In its report to the Government earlier this year, the Savings Working Group left no doubt about its unease over aspects of KiwiSaver. It said much more could be done to ensure people found it straightforward to opt into low-cost, diversely invested funds. In particular, it focused on the considerable scope for reducing fees, and hence increasing returns, for those who became members of one of KiwiSaver's six default schemes after failing to specify what scheme they wanted to belong to.
The working group was so attracted by the "untapped potential for members to be better off" that it wanted work to begin at once and change to take place in 2014.
It foresaw the present default arrangement being replaced by a single scheme managed in a manner similar to the Super Fund. The Government has not acted. Commendably, however, the Green Party has brought the issue into the public arena as a centrepiece of its savings policy. As a first step, it proposes the establishment of a seventh default provider managed by the Guardians of the New Zealand Superannuation Fund to slash fees and costs.
In response, the Prime Minister has summoned up a new-found urgency, suggesting the Government was keen to look at how it could combat high fees. But he cautioned that outsourcing to the Super Fund "might lead to an implied Government guarantee that we are actually guaranteeing your funds". That, however, is a minor educational matter compared to the scope of the problem identified by the annual report of the Financial Markets Authority, which was released last month.
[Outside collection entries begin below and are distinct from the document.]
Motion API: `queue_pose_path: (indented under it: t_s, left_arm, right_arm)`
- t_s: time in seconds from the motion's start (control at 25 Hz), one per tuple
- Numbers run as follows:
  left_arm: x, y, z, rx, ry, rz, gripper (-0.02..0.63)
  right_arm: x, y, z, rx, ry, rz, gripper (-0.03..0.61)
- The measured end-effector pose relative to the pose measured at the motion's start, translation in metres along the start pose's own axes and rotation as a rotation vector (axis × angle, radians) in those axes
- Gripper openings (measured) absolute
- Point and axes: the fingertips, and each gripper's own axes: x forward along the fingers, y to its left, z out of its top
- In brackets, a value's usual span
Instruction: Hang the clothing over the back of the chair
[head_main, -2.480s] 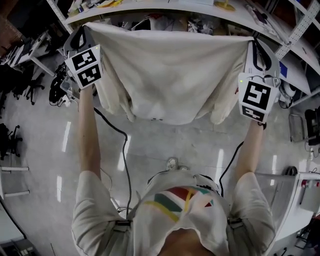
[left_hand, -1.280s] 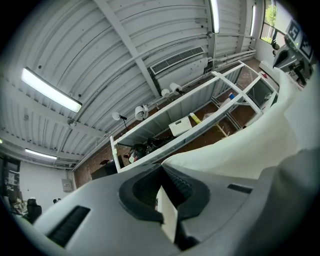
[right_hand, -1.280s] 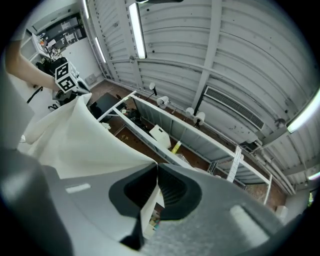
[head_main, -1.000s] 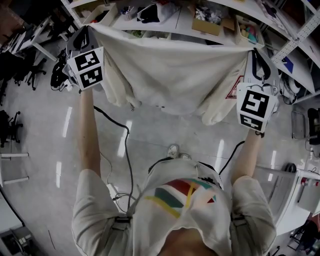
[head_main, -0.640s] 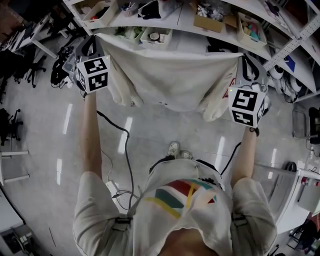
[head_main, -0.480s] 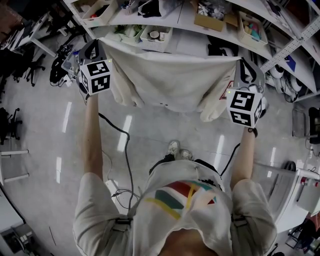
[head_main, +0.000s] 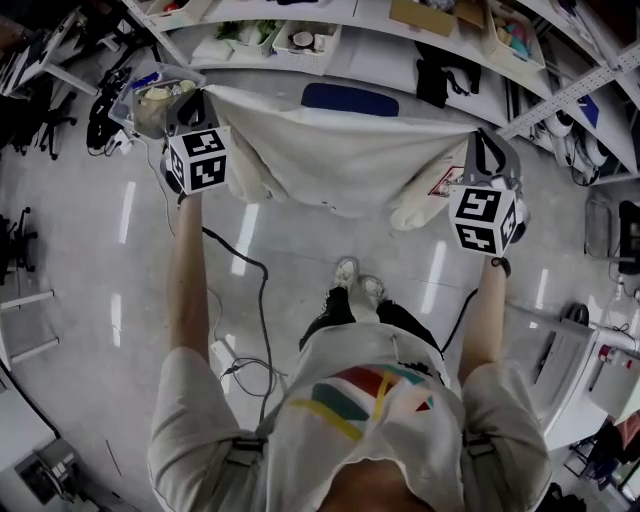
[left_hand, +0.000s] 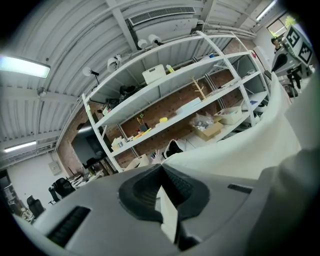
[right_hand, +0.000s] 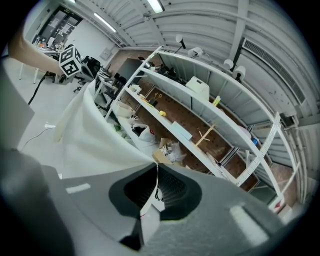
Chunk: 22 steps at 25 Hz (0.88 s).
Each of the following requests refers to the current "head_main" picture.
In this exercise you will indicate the person's white shoe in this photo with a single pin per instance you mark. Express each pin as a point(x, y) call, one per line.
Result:
point(373, 289)
point(346, 272)

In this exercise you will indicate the small white desk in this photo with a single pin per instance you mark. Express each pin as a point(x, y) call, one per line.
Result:
point(25, 320)

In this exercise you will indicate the white rounded device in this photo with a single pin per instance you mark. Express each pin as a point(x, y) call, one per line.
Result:
point(596, 151)
point(557, 124)

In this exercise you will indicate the black device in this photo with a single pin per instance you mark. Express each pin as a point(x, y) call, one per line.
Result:
point(631, 235)

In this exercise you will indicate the white clothes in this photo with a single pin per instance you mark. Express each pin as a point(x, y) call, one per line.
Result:
point(340, 155)

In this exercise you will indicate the blue card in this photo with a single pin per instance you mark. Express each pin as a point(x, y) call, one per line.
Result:
point(589, 111)

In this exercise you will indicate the person's left forearm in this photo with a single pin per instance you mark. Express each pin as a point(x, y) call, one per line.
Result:
point(187, 280)

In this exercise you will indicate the red push button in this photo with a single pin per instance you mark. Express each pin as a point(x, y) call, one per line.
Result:
point(606, 353)

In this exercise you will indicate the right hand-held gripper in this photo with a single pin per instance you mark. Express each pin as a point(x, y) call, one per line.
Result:
point(482, 215)

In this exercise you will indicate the person's left white shoe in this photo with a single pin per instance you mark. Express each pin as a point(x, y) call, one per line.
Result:
point(346, 272)

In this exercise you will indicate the white power strip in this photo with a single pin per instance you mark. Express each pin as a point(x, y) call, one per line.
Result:
point(222, 357)
point(126, 144)

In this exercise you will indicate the white storage bin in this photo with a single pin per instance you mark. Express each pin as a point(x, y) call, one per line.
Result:
point(175, 7)

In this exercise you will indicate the black office chair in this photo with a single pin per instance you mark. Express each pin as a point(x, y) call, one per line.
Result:
point(50, 120)
point(17, 245)

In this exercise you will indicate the person's right forearm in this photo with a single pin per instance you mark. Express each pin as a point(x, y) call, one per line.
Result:
point(487, 325)

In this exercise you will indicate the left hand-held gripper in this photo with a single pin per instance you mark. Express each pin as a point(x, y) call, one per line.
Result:
point(200, 160)

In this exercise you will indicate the white basket with greens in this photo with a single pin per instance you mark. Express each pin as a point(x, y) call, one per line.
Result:
point(257, 37)

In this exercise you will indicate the person's right white shoe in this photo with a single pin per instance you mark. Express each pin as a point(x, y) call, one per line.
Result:
point(373, 289)

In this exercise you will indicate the brown cardboard box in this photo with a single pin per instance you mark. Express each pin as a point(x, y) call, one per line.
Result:
point(425, 15)

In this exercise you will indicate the clear plastic bin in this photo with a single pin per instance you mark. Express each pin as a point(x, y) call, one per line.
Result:
point(160, 100)

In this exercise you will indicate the white basket with bowl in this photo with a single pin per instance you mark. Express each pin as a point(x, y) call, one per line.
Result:
point(307, 47)

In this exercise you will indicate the black wristband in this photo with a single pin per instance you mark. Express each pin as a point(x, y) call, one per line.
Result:
point(504, 267)

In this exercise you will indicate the white work table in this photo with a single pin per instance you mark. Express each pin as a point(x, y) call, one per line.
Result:
point(575, 370)

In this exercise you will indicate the white metal shelf rack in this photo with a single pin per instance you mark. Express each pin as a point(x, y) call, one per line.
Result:
point(380, 55)

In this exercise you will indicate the person's black trousers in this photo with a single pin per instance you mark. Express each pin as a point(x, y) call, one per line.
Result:
point(335, 310)

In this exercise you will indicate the long white desk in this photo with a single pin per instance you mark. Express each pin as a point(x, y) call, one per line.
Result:
point(35, 55)

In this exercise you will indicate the blue cushion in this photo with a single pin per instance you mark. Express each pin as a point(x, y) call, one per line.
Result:
point(350, 99)

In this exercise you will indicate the person's white printed T-shirt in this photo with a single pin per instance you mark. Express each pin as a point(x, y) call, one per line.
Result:
point(380, 420)

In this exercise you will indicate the white basket with colourful items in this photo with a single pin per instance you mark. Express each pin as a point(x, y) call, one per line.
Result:
point(515, 35)
It found that 42 per cent, or $43 million, was charged in fees on fund earnings of $104 million for the six default providers.
Whatever the extent of the providers' level of management, this is an astonishing figure. Yet it was effectively prefigured by the Savings Working Group which suggested that if the six default schemes were aggregated into one, members' returns would be 6 per cent higher in 20 years. With almost a third of KiwiSaver members in default schemes, this would mean a $2.5 billion increase in total KiwiSaver funds.
If further motivation for action were required, it has been provided by the Australian Government, albeit that it has responded somewhat differently to the problem of high fees. From 2013, all funds in its compulsory superannuation scheme will have to include a MySuper option. This will be a low-cost product with a one-size-fits-all investment portfolio for the vast majority of Australians who do not want to take an active interest. It will also be the default scheme.
This captures the economies of scale, but it takes the simplification of investment too far. A bland, sluggishly performing one-size portfolio ignores the fact that, typically, people will want different investment risk profiles at different stages of their lives.
For this reason, the Savings Working Group suggested its proposed single default scheme would offer a limited and simple range of investment mixes that recognised people's circumstances.
More sophisticated options would remain the domain of non-default schemes. This balanced approach should be the hallmark of any change.
At the moment, the Greens are proposing only a seventh default provider as a spur to competition. A single provider could be the outcome of a KiwiSaver review in three years, they say. Their approach is as sensible as it is timely.
The impetus towards KiwiSaver compulsion, whether of the hard or soft variety, makes it important that the scheme serves members' interest as well as possible. That cannot be the case when tens of thousands of dollars of retirement income are being lost in fees.